Each line of the records below needs repeating exactly. Skip the pictures.

[Collection entries]
==========
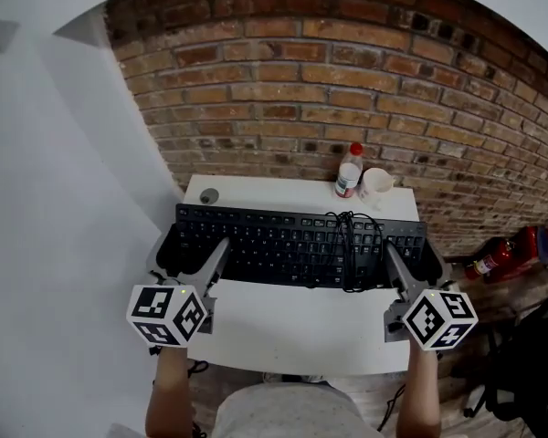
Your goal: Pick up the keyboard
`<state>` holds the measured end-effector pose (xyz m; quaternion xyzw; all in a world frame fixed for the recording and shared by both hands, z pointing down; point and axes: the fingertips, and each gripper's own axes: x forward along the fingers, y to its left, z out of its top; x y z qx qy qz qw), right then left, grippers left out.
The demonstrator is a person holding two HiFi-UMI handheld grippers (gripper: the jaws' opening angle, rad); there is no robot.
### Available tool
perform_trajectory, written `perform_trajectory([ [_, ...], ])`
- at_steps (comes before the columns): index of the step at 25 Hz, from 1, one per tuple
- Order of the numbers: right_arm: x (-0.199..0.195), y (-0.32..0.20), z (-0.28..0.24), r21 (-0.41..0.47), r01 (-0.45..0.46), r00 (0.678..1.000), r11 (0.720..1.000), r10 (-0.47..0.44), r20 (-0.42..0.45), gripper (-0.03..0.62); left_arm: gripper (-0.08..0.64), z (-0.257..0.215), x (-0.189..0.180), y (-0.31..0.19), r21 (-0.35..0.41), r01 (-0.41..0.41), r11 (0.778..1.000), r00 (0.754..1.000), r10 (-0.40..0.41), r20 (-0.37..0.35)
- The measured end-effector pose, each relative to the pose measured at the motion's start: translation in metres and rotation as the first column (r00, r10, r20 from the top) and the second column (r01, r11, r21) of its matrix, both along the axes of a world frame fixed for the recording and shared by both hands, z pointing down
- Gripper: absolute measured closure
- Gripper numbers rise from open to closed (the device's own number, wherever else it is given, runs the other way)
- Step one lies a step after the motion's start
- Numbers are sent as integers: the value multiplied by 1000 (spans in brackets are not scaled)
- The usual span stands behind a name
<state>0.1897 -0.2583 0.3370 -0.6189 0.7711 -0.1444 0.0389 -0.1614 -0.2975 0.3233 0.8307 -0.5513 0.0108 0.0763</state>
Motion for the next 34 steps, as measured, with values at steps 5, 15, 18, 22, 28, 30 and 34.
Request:
perform_trajectory([
  [5, 0, 4, -41, 82, 1, 1000, 997, 0, -15, 225, 129, -38, 0, 5, 75, 2, 997, 1000, -1, -16],
  [15, -4, 11, -69, 168, 8, 1000, 986, -4, -25, 227, 127, -64, -5, 14, 149, 13, 989, 999, -8, -31],
  [18, -4, 10, -68, 163, 7, 1000, 987, -2, -30, 227, 127, -61, -5, 13, 141, 12, 990, 999, -7, -35],
  [22, -5, 8, -68, 160, 11, 1000, 987, -7, -29, 229, 127, -61, -5, 12, 137, 16, 990, 999, -11, -34],
  [28, -5, 8, -68, 158, 17, 1000, 987, -14, -24, 230, 127, -62, -6, 13, 139, 21, 990, 999, -17, -31],
  [30, -5, 7, -68, 156, 18, 1000, 988, -14, -26, 230, 127, -61, -6, 13, 137, 22, 990, 999, -18, -33],
  [34, -6, 6, -70, 158, 21, 999, 987, -17, -30, 230, 127, -61, -7, 13, 131, 26, 991, 999, -21, -39],
])
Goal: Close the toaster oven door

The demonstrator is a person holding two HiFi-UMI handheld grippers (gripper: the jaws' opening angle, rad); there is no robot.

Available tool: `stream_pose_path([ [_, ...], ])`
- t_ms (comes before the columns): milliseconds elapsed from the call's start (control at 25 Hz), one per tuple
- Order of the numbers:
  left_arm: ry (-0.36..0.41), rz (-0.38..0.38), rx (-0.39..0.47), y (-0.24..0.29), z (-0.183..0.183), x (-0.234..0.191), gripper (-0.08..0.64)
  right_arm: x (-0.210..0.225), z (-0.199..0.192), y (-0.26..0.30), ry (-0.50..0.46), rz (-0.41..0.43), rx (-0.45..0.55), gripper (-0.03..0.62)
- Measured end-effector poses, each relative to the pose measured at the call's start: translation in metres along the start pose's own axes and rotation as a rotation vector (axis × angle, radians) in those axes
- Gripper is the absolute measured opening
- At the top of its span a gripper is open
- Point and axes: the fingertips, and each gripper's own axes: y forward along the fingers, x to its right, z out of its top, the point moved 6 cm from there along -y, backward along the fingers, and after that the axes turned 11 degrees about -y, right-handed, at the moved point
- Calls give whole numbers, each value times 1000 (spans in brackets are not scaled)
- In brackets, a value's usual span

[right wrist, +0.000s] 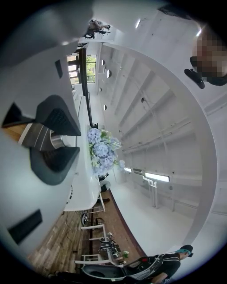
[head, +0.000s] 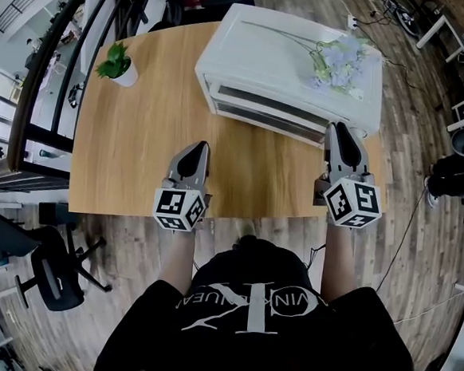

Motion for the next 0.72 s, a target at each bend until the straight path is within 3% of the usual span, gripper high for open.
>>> stream_pose_path([
  [720, 5, 30, 55, 1, 12, -13, 11, 2, 1, 5, -13, 3, -14, 87],
])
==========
YOUR RESPONSE –
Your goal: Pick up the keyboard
`<state>` holds the measured end-effector pose (xyz m; quaternion xyzw; all in a world frame fixed for the recording and shared by both hands, z pointing down; point and axes: the fingertips, and each gripper's own axes: x forward along the fingers, y to its left, z out of its top; x y z qx qy qz qw), right then left, grippers left out.
The demonstrator is a person holding two HiFi-UMI handheld grippers (gripper: the jaws' opening angle, rad); there is no robot.
### Available tool
perform_trajectory, written `perform_trajectory([ [_, ...], ])`
- at_steps (comes before the columns): index of the step at 25 Hz, from 1, one per tuple
- Order of the numbers: right_arm: x (-0.199..0.195), y (-0.32..0.20), z (-0.28..0.24), r21 (-0.41..0.47), r01 (-0.45..0.46), r00 (0.678..1.000), r11 (0.720..1.000), r10 (-0.47..0.44), r20 (-0.42..0.45), gripper (-0.03..0.62); left_arm: gripper (-0.08..0.64), z (-0.257..0.215), x (-0.189..0.180), y (-0.31..0.19), r21 (-0.35..0.41), r01 (-0.41..0.41), r11 (0.778..1.000), r00 (0.754..1.000), r10 (-0.40..0.41), r20 (-0.37..0.35)
- The measured end-effector pose, each relative to the pose measured at the motion's start: translation in metres and rotation as the first column (r00, r10, r20 from the top) and the second column (r01, r11, r21) of its matrix, both along the axes of a world frame fixed for the recording and shared by both hands, z pointing down
- Gripper: absolute measured closure
- Gripper numbers rise from open to closed (the device's own number, wherever else it is given, runs the other way)
- Step one lies a step after the motion's start
- Numbers are sent as integers: the value multiplied by 1000 (spans in brackets are not scaled)
- The usual span stands behind a name
<state>0.1897 -0.2583 0.3370 -0.6189 0.7711 -0.1444 0.0389 -0.1614 -0.2975 0.3233 0.8307 -0.5513 0.0108 0.0763</state>
Motion for the next 34 steps, as measured, with values at steps 5, 15, 18, 22, 28, 30 and 34.
Request:
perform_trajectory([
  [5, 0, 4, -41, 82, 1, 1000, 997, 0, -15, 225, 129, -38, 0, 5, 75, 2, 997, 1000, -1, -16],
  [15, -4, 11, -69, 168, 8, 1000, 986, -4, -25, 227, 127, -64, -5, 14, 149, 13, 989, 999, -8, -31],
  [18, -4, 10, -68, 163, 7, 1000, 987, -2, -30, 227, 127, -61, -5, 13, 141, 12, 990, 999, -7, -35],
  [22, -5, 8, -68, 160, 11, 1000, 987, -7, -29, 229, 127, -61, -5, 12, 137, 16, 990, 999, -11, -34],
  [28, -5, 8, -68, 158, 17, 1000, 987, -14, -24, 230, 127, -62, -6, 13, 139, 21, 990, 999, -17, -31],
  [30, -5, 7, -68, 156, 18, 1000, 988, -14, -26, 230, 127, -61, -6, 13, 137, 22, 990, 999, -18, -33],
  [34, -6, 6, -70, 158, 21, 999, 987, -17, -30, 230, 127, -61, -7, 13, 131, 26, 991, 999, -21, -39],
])
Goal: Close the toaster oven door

The demonstrator is a person holding two HiFi-UMI handheld grippers (gripper: the jaws' opening angle, rad); there is no robot.

Available tool: `stream_pose_path([ [_, ...], ])`
- t_ms (comes before the columns): milliseconds elapsed from the call's start (control at 25 Hz), one per tuple
- Order of the numbers:
  left_arm: ry (-0.36..0.41), rz (-0.38..0.38), rx (-0.39..0.47), y (-0.24..0.29), z (-0.183..0.183), x (-0.234..0.191), gripper (-0.08..0.64)
  right_arm: x (-0.210..0.225), z (-0.199..0.192), y (-0.26..0.30), ry (-0.50..0.46), rz (-0.41..0.43), rx (-0.45..0.55), gripper (-0.03..0.62)
- Measured end-effector poses, each relative to the pose measured at the call's start: translation in metres along the start pose's own axes and rotation as a rotation vector (axis × angle, radians) in those axes
- Gripper is the absolute measured opening
- At the top of its span a gripper is open
- Point and axes: the fingertips, and each gripper's own axes: y forward along the fingers, x to its right, z out of its top, the point moved 6 cm from there along -y, backward along the fingers, and after that the axes turned 11 degrees about -y, right-handed, at the moved point
- Calls give whole numbers, each value times 1000 (spans in brackets are not scaled)
- In brackets, a value's usual span

[right wrist, +0.000s] 
[head, +0.000s] 

Motion for the next 0.72 s, a target at each bend until the straight path is within 3% of the usual span, gripper high for open.
>>> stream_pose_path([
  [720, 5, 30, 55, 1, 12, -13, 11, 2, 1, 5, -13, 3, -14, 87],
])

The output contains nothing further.